Whoever wins in November will have a major say on whether that funding is extended. Biden sees it as a legacy to protect. His Republican rival, Donald Trump, an avowed opponent of the ACA, has not discussed that funding or offered a health care alternative.

Asked how he would handle those subsidies, Trump campaign spokesperson Karoline Leavitt on Tuesday said only that he’s “running to make health care actually affordable, in addition to bringing down inflation, cutting taxes and reducing regulations to put more money back in the pockets of all Americans who have been robbed by Joe Biden’s disastrous economic policies.”

The ACA, signed into law by President Barack Obama in March 2010, includes tax subsidies for people up to 400% of the federal poverty level to obtain coverage. In 2021, Biden and the Democratic-controlled Congress added a provision that assisted people above that level, capping premiums at 8.5% of an individual’s income. The policy has helped millions of people buy insurance and lowered premiums for others who already have it. The nonpartisan Congressional Budget Office has previously estimated that the cap costs about $25 billion per year.

Biden noted Tuesday that “not a single solitary Republican in the Congress voted for” the American Rescue Plan that established the enhanced subsidies for two years, nor the Inflation Reduction Act, which extended them for three years. Republicans objected to many domestic spending provisions in the two measures.

In North Carolina, Biden told a crowd of supporters to assume that if Trump and Republicans win, they will reignite the fight against ACA.

“Trump and his MAGA friends in Congress want to get rid of the ACA and kick these Americans off their health insurance. It’s sick. Now they want to, quote — his word — ‘terminate’ the ACA, as my predecessor says. If that ever happened, we’d also terminate a lot of lives as well,” Biden said. “But we’re not going to let that happen.”

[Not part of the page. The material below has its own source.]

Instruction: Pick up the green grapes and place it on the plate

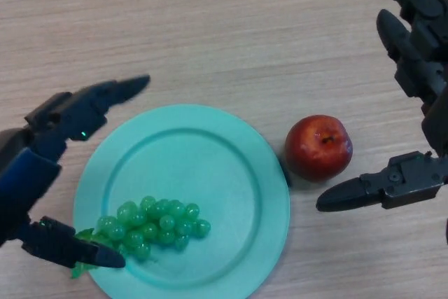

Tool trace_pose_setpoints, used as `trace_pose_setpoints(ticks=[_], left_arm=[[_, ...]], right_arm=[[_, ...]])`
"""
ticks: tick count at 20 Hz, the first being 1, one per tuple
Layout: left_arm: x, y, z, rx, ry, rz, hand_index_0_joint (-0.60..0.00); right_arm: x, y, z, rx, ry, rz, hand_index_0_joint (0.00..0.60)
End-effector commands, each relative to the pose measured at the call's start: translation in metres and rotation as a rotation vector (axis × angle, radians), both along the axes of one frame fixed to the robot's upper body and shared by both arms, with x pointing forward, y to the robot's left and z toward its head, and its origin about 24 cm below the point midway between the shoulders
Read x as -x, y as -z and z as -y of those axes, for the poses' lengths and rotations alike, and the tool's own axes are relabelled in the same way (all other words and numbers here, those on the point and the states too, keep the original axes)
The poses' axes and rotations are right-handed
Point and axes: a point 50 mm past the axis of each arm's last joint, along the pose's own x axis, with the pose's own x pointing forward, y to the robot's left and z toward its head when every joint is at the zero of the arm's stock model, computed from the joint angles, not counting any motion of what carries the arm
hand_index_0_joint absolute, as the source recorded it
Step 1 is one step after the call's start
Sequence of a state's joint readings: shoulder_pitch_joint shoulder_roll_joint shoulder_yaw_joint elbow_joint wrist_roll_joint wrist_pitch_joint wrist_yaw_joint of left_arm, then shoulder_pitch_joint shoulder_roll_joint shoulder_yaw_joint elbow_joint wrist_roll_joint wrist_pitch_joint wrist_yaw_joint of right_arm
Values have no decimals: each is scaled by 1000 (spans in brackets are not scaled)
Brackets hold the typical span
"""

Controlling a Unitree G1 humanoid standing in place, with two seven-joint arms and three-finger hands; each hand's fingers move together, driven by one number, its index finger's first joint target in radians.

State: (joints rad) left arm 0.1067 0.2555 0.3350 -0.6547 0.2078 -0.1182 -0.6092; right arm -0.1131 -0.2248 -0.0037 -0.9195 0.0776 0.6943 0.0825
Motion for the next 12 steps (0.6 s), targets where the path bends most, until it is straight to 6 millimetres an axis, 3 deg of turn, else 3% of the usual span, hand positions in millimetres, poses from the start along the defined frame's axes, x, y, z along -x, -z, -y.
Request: trace_pose_setpoints(ticks=[1,7,12], left_arm=[[12,-33,-14,149,-65,153,0],[10,-49,-33,616,-48,91,0],[13,-46,-40,780,27,53,0]], right_arm=[[12,-26,1,23,16,189,0],[11,-29,1,21,16,189,0],[9,-29,-2,46,11,199,0]])
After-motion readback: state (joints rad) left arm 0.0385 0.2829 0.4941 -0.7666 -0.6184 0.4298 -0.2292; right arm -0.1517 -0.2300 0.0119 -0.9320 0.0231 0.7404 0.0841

Trump fought during his four years in office to roll back the ACA through executive action, legislation and the courts. He succeeded at zeroing out the penalty for failing to carry insurance, but failed to repeal the law’s insurance regulations and subsidies.

In November 2023, as a presidential candidate, Trump revived his calls for replacing the ACA, criticizing Republicans who voted not to “terminate” it in 2017 when the party fell short in Congress. “It was a low point for the Republican Party, but we should never give up!” he wrote at the time on his social media platform Truth Social. A few days later, after pushback, Trump doubled down, saying: “I don’t want to terminate Obamacare, I want to REPLACE IT with MUCH BETTER HEALTHCARE. Obamacare Sucks!!!”

Ahead of Biden’s speech Tuesday, Trump took aim at his rival: “I’m not running to terminate the ACA, AS CROOKED JOE BUDEN DISINFORMATES AND MISINFORMATES ALL THE TIME,” he wrote on social media, adding in all caps that he wants to “make the ACA, or Obamacare, as it is known, much better, stronger, and far less expensive.”

Trump has not offered a plan to do that, and his campaign didn’t detail one when asked. His party has struggled to come up with health care proposals that maintain the ACA’s benefits — including the protections for pre-existing conditions and the tax credits that extended coverage — at a lower cost.

Senate Minority Leader Mitch McConnell, R-Ky., who fought for years to repeal the ACA, said this month that Trump needs to make his case if he wants Republicans to reopen the issue.

“We had a big fight over that a few years ago,” McConnell told reporters on March 12. “And if he can develop a base for revisiting that issue, obviously we’d take a look at it. But it seems to me that’s largely over.”